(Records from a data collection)
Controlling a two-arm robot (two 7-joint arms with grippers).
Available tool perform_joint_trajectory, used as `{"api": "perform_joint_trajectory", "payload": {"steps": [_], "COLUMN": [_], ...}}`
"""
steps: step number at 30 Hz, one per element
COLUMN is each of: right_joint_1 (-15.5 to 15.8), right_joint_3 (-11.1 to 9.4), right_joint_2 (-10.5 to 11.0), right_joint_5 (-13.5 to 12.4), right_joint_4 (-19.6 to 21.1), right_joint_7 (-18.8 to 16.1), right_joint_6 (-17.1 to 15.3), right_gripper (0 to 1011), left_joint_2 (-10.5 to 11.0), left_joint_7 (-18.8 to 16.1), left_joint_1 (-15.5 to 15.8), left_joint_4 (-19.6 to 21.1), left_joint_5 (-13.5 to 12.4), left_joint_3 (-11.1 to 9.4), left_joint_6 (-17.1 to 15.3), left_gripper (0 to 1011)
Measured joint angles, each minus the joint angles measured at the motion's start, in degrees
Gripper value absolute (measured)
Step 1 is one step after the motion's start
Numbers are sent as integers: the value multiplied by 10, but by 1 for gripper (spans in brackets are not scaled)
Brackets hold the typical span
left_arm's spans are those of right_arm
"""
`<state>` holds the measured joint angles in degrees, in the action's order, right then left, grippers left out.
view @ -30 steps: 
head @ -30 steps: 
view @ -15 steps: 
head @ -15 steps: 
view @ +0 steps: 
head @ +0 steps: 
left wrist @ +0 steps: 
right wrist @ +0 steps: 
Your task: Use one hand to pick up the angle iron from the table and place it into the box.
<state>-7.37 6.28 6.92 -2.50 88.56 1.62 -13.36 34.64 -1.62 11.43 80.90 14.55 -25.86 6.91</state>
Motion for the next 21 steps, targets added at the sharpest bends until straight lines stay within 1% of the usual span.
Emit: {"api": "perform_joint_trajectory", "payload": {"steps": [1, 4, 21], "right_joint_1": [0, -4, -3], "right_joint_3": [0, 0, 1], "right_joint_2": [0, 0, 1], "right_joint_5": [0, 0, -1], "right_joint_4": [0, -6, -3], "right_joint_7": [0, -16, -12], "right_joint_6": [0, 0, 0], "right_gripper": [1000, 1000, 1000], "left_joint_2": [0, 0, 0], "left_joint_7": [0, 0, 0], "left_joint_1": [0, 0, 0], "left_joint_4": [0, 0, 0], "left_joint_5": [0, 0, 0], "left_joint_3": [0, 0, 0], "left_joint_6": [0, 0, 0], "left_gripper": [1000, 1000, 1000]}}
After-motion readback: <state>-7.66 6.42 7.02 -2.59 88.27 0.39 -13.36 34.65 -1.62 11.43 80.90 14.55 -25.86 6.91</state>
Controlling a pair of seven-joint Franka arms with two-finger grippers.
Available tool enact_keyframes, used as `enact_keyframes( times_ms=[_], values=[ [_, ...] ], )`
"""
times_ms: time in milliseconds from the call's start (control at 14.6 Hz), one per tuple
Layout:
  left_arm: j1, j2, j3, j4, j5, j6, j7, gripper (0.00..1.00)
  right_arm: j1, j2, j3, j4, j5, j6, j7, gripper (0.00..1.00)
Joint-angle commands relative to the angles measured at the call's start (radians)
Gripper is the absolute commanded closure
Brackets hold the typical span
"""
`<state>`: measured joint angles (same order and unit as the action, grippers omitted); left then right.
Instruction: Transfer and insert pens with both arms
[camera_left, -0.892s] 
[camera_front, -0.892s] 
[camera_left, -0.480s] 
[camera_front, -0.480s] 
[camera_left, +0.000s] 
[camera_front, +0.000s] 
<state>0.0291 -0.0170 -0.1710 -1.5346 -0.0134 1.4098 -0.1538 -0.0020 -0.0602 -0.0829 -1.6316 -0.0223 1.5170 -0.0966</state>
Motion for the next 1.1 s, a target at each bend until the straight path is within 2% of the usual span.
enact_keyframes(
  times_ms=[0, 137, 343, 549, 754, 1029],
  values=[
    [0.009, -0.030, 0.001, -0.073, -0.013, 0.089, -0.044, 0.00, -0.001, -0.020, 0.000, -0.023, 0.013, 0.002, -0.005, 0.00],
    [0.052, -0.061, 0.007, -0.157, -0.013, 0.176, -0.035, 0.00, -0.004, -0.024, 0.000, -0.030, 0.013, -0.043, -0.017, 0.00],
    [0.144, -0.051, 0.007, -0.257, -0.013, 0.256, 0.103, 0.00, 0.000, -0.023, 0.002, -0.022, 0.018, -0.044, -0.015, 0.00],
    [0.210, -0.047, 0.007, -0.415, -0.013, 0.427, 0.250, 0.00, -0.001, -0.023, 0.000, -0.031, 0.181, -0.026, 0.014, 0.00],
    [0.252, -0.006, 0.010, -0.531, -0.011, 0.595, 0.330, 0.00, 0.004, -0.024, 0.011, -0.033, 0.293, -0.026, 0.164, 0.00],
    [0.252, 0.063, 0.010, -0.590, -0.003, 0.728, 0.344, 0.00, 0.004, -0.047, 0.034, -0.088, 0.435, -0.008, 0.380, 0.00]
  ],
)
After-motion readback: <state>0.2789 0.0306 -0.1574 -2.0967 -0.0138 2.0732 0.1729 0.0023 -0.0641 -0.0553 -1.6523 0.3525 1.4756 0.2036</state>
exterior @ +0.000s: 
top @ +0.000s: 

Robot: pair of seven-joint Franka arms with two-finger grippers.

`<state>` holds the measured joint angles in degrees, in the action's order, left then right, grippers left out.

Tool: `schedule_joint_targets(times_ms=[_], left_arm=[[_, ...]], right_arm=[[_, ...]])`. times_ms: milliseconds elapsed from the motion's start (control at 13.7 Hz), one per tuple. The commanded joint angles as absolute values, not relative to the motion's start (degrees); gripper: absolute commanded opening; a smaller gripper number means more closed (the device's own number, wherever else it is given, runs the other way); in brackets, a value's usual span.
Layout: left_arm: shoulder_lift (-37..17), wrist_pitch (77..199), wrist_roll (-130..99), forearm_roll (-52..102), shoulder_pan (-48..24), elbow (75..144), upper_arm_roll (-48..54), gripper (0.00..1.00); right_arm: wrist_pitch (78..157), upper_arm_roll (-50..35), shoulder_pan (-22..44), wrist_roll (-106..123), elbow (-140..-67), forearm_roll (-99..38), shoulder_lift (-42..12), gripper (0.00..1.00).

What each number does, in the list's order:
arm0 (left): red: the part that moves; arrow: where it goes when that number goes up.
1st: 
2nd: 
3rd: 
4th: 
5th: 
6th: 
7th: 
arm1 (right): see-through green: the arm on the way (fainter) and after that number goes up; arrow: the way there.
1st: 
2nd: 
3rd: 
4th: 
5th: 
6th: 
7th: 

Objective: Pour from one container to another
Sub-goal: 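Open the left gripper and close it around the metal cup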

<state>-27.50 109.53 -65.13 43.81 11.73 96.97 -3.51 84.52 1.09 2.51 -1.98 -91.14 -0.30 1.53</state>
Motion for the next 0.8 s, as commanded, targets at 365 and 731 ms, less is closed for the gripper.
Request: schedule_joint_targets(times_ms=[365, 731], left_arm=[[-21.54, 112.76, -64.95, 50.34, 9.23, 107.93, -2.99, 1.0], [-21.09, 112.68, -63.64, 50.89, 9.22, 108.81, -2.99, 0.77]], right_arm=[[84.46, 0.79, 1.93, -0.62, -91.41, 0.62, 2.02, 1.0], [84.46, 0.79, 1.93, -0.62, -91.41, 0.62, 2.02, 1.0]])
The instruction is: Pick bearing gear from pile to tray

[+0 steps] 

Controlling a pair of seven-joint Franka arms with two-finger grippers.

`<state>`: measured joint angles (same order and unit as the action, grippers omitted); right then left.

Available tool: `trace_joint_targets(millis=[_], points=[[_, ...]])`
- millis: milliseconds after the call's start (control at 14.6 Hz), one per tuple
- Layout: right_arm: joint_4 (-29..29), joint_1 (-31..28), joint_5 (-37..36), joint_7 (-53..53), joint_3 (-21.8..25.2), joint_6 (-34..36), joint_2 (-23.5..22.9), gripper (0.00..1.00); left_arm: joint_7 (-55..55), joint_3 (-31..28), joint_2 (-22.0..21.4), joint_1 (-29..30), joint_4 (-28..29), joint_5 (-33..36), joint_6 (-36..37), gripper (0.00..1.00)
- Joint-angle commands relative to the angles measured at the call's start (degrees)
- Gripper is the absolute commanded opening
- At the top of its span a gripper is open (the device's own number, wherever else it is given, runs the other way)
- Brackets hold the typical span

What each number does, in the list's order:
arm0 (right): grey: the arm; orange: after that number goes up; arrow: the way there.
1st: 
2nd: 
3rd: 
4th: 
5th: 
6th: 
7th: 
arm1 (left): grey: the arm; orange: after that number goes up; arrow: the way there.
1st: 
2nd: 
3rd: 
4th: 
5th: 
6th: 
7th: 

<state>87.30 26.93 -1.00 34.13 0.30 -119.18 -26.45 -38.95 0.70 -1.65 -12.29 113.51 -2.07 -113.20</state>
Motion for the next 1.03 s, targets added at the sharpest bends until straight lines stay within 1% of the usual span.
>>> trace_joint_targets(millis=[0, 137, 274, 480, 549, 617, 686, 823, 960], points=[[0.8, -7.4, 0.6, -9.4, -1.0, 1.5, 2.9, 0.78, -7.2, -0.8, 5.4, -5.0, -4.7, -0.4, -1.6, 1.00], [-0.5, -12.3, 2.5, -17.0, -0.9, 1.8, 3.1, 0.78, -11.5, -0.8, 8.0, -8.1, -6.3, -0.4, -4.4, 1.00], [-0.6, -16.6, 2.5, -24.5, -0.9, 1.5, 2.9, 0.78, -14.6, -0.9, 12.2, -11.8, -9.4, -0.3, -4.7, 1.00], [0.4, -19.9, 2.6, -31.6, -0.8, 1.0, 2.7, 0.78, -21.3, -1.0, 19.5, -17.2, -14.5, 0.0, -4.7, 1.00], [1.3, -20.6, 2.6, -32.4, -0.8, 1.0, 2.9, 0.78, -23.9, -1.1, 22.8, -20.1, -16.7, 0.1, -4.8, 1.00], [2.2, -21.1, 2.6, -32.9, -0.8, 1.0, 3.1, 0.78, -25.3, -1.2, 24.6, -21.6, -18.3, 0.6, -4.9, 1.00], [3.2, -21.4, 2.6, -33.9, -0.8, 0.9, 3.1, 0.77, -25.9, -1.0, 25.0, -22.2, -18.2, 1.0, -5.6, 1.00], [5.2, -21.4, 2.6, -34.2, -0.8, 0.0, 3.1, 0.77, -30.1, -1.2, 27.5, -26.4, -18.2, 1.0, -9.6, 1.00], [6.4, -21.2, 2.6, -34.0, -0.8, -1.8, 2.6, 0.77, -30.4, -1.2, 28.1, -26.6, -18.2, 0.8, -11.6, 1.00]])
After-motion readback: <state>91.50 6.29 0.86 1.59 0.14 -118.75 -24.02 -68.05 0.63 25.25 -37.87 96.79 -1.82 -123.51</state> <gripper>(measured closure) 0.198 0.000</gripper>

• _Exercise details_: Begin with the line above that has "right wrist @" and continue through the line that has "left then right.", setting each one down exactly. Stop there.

• _Response for this exercise_:
right wrist @ +0 steps: 
Your task: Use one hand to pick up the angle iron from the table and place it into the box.
<state>-7.37 6.28 6.92 -2.50 88.56 1.62 -13.36 34.64 -1.62 11.43 80.90 14.55 -25.86 6.91</state>
Motion for the next 21 steps, targets added at the sharpest bends until straight lines stay within 1% of the usual span.
Emit: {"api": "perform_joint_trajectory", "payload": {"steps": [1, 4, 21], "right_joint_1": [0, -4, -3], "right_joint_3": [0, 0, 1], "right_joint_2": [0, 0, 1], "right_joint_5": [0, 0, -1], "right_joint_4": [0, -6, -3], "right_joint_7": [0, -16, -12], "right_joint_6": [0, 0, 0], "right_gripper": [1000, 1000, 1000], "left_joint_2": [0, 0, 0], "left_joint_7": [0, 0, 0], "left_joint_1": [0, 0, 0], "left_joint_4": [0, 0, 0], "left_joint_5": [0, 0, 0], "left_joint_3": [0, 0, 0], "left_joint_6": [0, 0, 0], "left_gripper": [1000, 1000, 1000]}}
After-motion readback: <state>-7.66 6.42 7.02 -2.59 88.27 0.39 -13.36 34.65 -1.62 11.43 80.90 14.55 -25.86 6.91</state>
Controlling a pair of seven-joint Franka arms with two-finger grippers.
Available tool enact_keyframes, used as `enact_keyframes( times_ms=[_], values=[ [_, ...] ], )`
"""
times_ms: time in milliseconds from the call's start (control at 14.6 Hz), one per tuple
Layout:
  left_arm: j1, j2, j3, j4, j5, j6, j7, gripper (0.00..1.00)
  right_arm: j1, j2, j3, j4, j5, j6, j7, gripper (0.00..1.00)
Joint-angle commands relative to the angles measured at the call's start (radians)
Gripper is the absolute commanded closure
Brackets hold the typical span
"""
`<state>`: measured joint angles (same order and unit as the action, grippers omitted); left then right.

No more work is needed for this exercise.